I’ve been very busy the past couple of weeks, which is why I’ve been near non-existent. A week ago I came to the conclusion that the post traumatic growth I was experiencing for the past year and half was starting to fizzle out. The world didn’t seem so bright and shiny. Things were just starting to become like everyone else seemed to experience it, just “Meh.” For example, I ran three half marathons in the past month and wasn’t like “Wow, that was completely awesome!” I didn’t want to lose the feelings I have about how amazing so many things in my life are, so I have been gripping onto them tight.

This week I noticed I was a little more relaxed version of myself even though I just wrapped up a super stressful week to flow into yet another stressful week. I might have let a lot of emails, texts, and phone calls slip by. I didn’t really feel like socializing. I just felt like being in tune with myself. Though I worked most nights, I took a couple hours to veg or explore new places and things. Then the stress finally caught up to me and I got sick and stayed in bed rather than go on my long run.

This morning though it was raining, I set out to do my long run, headache and all, before a long day of plans. I was smiling most of the run. I felt like I was flying and free.

Last week after finishing the Rock n Roll 1/2 Marathon, I said to my friends, I need something inspiring to read again. They said, “Why don’t you read Born to Run?” I had it sitting around for awhile now. Now, I’m almost done with it. Reading Born to Run, I had another eureka moment like when I read Jane McGonigal’s Reality is Broken. I read about how the real secret of the Tarahumara was they’d never forgotten what it felt like to love running. This really rung true to me too. And reading about Scott Jurek, who is also from Seattle like myself, I was inspired by his story where he was picked on growing up and dealt with the hopelessness of taking care of his mother who would never get better, where running was his outlet. My whole life running has been my outlet, as well as a zillion other outdoor activities and sports. But, running is truly where I feel free.

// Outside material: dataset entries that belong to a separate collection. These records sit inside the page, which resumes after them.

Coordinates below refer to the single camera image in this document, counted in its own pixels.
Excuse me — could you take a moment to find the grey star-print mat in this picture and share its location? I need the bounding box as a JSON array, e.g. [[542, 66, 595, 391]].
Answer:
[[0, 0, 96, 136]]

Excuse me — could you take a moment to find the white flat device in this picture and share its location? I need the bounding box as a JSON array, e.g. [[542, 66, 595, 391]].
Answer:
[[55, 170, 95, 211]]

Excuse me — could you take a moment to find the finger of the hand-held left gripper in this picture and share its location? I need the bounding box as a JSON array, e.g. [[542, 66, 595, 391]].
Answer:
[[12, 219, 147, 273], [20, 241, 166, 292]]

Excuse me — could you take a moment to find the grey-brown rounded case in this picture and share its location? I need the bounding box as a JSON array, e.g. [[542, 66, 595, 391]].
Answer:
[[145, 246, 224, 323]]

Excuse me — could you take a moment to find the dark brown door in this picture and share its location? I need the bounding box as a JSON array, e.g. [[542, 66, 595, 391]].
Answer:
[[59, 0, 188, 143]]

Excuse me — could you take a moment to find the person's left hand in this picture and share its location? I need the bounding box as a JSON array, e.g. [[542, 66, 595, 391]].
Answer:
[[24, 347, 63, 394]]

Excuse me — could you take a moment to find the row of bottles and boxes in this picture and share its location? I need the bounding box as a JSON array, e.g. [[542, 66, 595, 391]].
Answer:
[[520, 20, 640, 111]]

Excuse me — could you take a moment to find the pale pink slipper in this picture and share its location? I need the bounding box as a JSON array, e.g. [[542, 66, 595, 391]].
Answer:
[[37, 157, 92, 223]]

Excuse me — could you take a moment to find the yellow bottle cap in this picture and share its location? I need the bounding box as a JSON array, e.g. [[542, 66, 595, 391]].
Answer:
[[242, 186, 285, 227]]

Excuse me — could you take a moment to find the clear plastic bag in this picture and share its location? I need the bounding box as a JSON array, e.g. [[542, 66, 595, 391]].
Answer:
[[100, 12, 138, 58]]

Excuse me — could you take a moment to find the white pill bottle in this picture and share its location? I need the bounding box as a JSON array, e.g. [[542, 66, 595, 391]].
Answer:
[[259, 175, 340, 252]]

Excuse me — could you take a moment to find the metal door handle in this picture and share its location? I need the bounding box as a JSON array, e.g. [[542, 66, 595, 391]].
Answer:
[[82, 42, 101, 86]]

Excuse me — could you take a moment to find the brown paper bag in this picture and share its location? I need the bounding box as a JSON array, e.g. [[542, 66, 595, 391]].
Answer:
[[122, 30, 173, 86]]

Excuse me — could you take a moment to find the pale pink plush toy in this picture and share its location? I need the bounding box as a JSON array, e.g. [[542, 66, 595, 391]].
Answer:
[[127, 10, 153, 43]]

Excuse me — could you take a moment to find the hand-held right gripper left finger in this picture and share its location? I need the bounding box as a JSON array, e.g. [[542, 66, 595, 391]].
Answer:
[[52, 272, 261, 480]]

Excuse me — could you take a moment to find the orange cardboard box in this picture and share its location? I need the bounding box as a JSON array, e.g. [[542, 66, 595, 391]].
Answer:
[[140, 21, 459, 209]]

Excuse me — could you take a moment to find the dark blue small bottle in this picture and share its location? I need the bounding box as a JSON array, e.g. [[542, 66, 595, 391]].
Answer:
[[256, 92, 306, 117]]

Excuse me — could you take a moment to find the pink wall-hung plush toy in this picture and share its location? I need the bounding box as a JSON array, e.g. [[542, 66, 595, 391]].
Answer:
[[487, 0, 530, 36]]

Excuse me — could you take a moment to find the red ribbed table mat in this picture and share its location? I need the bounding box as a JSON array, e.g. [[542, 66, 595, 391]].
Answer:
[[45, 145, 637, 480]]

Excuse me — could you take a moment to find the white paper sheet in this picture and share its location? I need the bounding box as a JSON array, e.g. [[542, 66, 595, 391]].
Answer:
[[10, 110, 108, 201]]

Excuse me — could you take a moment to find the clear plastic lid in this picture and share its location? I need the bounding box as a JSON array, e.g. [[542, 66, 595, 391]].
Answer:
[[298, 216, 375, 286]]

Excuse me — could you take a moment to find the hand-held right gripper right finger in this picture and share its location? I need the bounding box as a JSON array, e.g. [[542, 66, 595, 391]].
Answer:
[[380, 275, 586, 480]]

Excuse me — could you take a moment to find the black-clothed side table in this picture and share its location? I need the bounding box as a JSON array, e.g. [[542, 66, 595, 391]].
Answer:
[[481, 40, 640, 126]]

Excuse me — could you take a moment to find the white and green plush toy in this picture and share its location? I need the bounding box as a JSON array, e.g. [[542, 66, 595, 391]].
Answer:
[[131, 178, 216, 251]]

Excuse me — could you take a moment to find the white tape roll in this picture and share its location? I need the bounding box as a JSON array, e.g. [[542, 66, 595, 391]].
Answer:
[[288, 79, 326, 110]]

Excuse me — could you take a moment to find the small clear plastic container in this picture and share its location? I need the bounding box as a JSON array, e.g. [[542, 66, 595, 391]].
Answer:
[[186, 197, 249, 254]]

Then I started thinking about Michael Richards (@mtcrun) who is also playing SuperBetter and won the Skagway Half Marathon at the beginning of the month. Michael is using SuperBetter to get better from depression, but he set his Epic Win to run the Half Marathon. After winning, Michael said, “Jane, you and @SuperBetter are directly responsible for helping me run, win, and, most importantly, enjoy the 1/2 :).” And two weeks later I saw his post that he was setting his next Epic Win. I also noticed a ton of posts about his group runs and training leading up to the race, which all in all lead to getting better from depression. And suddenly I had this eureka moment. Why aren’t I setting Epic Wins to do things I love to accomplish getting better from PTSD? Rather than focusing on the symptoms of PTSD, which has made this kind of daunting. So I don’t know exactly where to begin, but I suddenly had a change in my mindset about playing the SuperBetter game and about life in general, which I think is going to lead to a new kind of growth.